A big chunk of the stake Blackstone and Corsair acquired in 2015 was purchased from TA Associates. The Boston-based private equity firm invested in First Eagle in 2007.
Gunnar Overstrom, a partner at Corsair, said his firm and Blackstone — which are moving to exit now as their 10th anniversary as owners approaches, the long end of a private equity investment's "natural life" — will leave First Eagle’s business considerably strengthened, with AUM up roughly 50%, the addition of attractive asset segments such as alternative credit and small-cap equities and a dramatically expanded distribution franchise.
Mahmud and Overstrom, in separate interviews, declined to say how much the deal effectively values First Eagle at now.
A decade ago, the announcement of Corsair and Blackstone’s acquisition of a controlling stake in First Eagle pegged the value of the firm at around $4 billion. Some news reports estimated that First Eagle’s current value remains in the $4 billion range — not out of line for a period which saw the rise of passive investing undercut valuations for many active managers.
Overstrom, while conceding the industry headwinds, said judging an investment's returns on an basis of the change in a company’s valuation across two points in time ignores the fact that “the business has generated a tremendous amount of free cash flow over that period, much of which has been distributed to shareholders in the form of dividends.”
For clients concerned that a change in private equity ownership could impact them adversely, Mahmud said the handoff to Genstar from Corsair and Blackstone is “about the best possible outcome,” preserving First Eagle’s autonomy, with no changes in leadership, investment teams or compensation structures.
Genstar, meanwhile, has made a number of investments in the broader wealth management space which has been a focus of First Eagle’s efforts to build out its business over the past decade under Blackstone and Corsair, Mahmud noted.
A centerpiece of those efforts: tripling the firm’s distribution sales force over that decade to around 191 professionals today, with a focus on serving as trusted advisers rather than salesmen to the intermediary gatekeepers First Eagle works with, Mahmud said.
That distribution muscle should give First Eagle a leg up in an industry ripe for consolidation, amid the broader industry trend of clients looking to work with a smaller number of advisers, he said.
First Eagle’s strategy, meanwhile, revolves around fielding a growing number of alpha-focused strategies for distribution through that network — the most recent example being the high-yield municipal bond capability the firm launched a little over a year ago. Client AUM for the muni strategy topped $5.6 billion as of Jan. 31.
“We’d like to do at least one, hopefully two or three deals a year,” said Mahmud, in an interview earlier this year.
Genstar is open to First Eagle pushing its strategy into a higher gear, Mahmud said.
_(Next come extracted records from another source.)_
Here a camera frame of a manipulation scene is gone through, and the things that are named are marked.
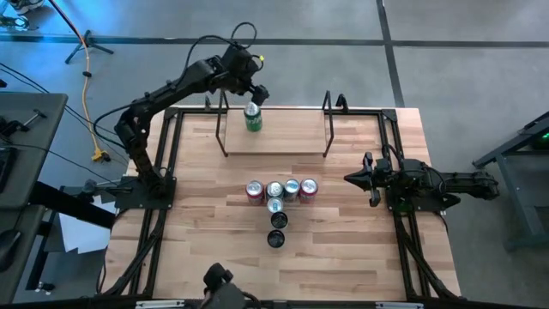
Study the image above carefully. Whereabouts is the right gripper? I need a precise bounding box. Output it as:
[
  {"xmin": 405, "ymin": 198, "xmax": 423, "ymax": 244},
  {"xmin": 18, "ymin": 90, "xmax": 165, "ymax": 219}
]
[{"xmin": 344, "ymin": 151, "xmax": 411, "ymax": 209}]

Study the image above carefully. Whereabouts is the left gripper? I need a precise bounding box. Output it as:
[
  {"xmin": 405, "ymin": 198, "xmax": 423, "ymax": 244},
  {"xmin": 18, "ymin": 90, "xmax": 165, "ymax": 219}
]
[{"xmin": 222, "ymin": 42, "xmax": 270, "ymax": 106}]

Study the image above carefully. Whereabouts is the green Sprite can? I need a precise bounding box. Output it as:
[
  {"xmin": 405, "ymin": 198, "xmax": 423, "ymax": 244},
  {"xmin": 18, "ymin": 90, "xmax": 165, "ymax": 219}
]
[
  {"xmin": 243, "ymin": 101, "xmax": 263, "ymax": 133},
  {"xmin": 265, "ymin": 179, "xmax": 285, "ymax": 201}
]

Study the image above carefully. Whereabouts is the orange-red Fanta can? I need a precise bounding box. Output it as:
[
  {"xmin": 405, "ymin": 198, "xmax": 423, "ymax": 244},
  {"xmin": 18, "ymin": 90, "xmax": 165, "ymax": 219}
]
[
  {"xmin": 245, "ymin": 179, "xmax": 266, "ymax": 207},
  {"xmin": 299, "ymin": 178, "xmax": 320, "ymax": 205}
]

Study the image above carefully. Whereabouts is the slim blue drink can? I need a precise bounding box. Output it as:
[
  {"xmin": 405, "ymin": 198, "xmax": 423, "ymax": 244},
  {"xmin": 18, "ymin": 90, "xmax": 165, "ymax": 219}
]
[{"xmin": 283, "ymin": 178, "xmax": 301, "ymax": 203}]

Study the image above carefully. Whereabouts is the tall silver Celsius can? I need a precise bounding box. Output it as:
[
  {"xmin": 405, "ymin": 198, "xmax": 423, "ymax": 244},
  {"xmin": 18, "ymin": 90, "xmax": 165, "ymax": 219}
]
[{"xmin": 266, "ymin": 196, "xmax": 286, "ymax": 215}]

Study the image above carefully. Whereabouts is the black round cylinder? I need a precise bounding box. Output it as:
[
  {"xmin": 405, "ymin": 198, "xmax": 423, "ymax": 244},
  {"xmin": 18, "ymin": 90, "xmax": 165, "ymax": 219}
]
[
  {"xmin": 270, "ymin": 211, "xmax": 289, "ymax": 230},
  {"xmin": 266, "ymin": 229, "xmax": 287, "ymax": 249}
]

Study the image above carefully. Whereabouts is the gray metal cart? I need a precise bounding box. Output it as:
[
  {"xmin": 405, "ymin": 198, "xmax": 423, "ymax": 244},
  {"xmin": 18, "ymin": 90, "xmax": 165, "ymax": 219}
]
[{"xmin": 471, "ymin": 110, "xmax": 549, "ymax": 252}]

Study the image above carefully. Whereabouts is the black floor stand foot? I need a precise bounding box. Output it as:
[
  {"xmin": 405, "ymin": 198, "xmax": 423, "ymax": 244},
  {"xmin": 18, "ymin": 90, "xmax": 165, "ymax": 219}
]
[{"xmin": 63, "ymin": 28, "xmax": 116, "ymax": 65}]

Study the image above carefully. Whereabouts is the black device with green light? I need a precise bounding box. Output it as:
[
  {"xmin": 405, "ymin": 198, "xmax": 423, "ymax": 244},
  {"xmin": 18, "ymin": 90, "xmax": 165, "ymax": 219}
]
[{"xmin": 530, "ymin": 130, "xmax": 549, "ymax": 151}]

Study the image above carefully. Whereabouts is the gray desk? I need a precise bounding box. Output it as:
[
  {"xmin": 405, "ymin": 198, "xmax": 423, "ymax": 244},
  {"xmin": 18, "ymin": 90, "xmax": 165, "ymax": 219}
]
[{"xmin": 0, "ymin": 92, "xmax": 69, "ymax": 304}]

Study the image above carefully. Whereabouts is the black desk crossbar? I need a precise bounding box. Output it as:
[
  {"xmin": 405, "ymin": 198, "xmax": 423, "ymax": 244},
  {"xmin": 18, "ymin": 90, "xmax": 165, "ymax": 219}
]
[{"xmin": 27, "ymin": 179, "xmax": 118, "ymax": 231}]

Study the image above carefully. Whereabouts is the black desk clamp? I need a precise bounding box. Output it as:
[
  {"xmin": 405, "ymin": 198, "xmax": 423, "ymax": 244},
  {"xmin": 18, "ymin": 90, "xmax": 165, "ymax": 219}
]
[{"xmin": 0, "ymin": 108, "xmax": 49, "ymax": 139}]

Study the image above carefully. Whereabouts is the black keyboard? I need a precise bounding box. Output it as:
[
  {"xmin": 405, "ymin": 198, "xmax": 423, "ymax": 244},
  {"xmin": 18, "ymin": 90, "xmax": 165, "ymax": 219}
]
[{"xmin": 0, "ymin": 145, "xmax": 16, "ymax": 194}]

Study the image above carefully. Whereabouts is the black computer mouse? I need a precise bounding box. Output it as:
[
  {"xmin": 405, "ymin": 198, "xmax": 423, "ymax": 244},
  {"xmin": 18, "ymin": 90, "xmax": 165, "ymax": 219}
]
[{"xmin": 0, "ymin": 229, "xmax": 22, "ymax": 274}]

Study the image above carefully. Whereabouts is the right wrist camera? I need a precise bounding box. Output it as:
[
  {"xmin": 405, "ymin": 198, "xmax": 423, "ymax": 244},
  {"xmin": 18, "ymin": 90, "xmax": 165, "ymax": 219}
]
[{"xmin": 374, "ymin": 155, "xmax": 394, "ymax": 176}]

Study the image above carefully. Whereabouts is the black aluminium table frame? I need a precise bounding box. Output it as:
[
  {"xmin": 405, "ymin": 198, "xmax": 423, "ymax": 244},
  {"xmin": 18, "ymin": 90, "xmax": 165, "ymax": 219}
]
[{"xmin": 96, "ymin": 105, "xmax": 463, "ymax": 301}]

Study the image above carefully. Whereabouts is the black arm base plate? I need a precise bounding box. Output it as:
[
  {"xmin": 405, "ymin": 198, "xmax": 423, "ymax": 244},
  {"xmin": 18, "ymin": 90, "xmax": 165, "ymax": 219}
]
[
  {"xmin": 383, "ymin": 188, "xmax": 462, "ymax": 214},
  {"xmin": 114, "ymin": 176, "xmax": 178, "ymax": 210}
]

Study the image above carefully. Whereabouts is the black wire shelf rack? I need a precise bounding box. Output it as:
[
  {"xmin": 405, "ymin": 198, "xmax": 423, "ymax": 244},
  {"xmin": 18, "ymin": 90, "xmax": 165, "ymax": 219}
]
[{"xmin": 215, "ymin": 88, "xmax": 336, "ymax": 159}]

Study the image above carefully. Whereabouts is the silver metal bracket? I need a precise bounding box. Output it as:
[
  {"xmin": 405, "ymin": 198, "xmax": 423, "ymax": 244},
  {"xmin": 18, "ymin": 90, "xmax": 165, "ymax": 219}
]
[
  {"xmin": 375, "ymin": 301, "xmax": 425, "ymax": 309},
  {"xmin": 135, "ymin": 299, "xmax": 186, "ymax": 309}
]

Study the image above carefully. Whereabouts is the yellow extension cable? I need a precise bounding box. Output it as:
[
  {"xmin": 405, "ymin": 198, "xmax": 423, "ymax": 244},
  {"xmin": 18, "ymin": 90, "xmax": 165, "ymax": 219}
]
[{"xmin": 81, "ymin": 40, "xmax": 112, "ymax": 164}]
The private equity firm “has taken a lot of time and very close due diligence to thoroughly understand First Eagle’s strategy, our vision, our strengths and weaknesses, how we’re executing … and they’d like to support us getting there faster" by making capital available to do more deals, launch more funds, make more investments than First Eagle has done in the past, he said.
Over the past 10 years, First Eagle has financed 100% of its investments — in alternative credit boutiques, new investment teams, distribution resources — with no injections of capital from shareholders, even as the firm distributed healthy dividends to those shareholders, Mahmud said.
“Genstar’s perspective is, they’re actually comfortable with low dividends or no dividends to accelerate the pace at which we make investments in the business. In fact, they’re encouraging us to redirect that into our business plan, to accelerate what we can achieve,” he said.
A spokeswoman for Genstar declined to make executives available for comment.
According to Genstar’s website, the firm has invested in a number of companies across the broader wealth management ecosystem, including Docupace, a leading provider of software to streamline back-office operations of wealth management enterprises and financial advisers, in 2024; Cerity Partners, a provider of financial management services to high-net-worth individuals and their families, in 2022; and independent RIA Mercer Advisors, in 2015.
While First Eagle may be Genstar’s first investment in a money manager, the private equity firm’s deep expertise in the wealth management ecosystem “positions them to understand the First Eagle business exceptionally well, which is why they were able to underwrite it the way that they did,” said Mahmud.
“Particularly in bad times, a shareholder that understands the business intimately can be very, very helpful,” he said.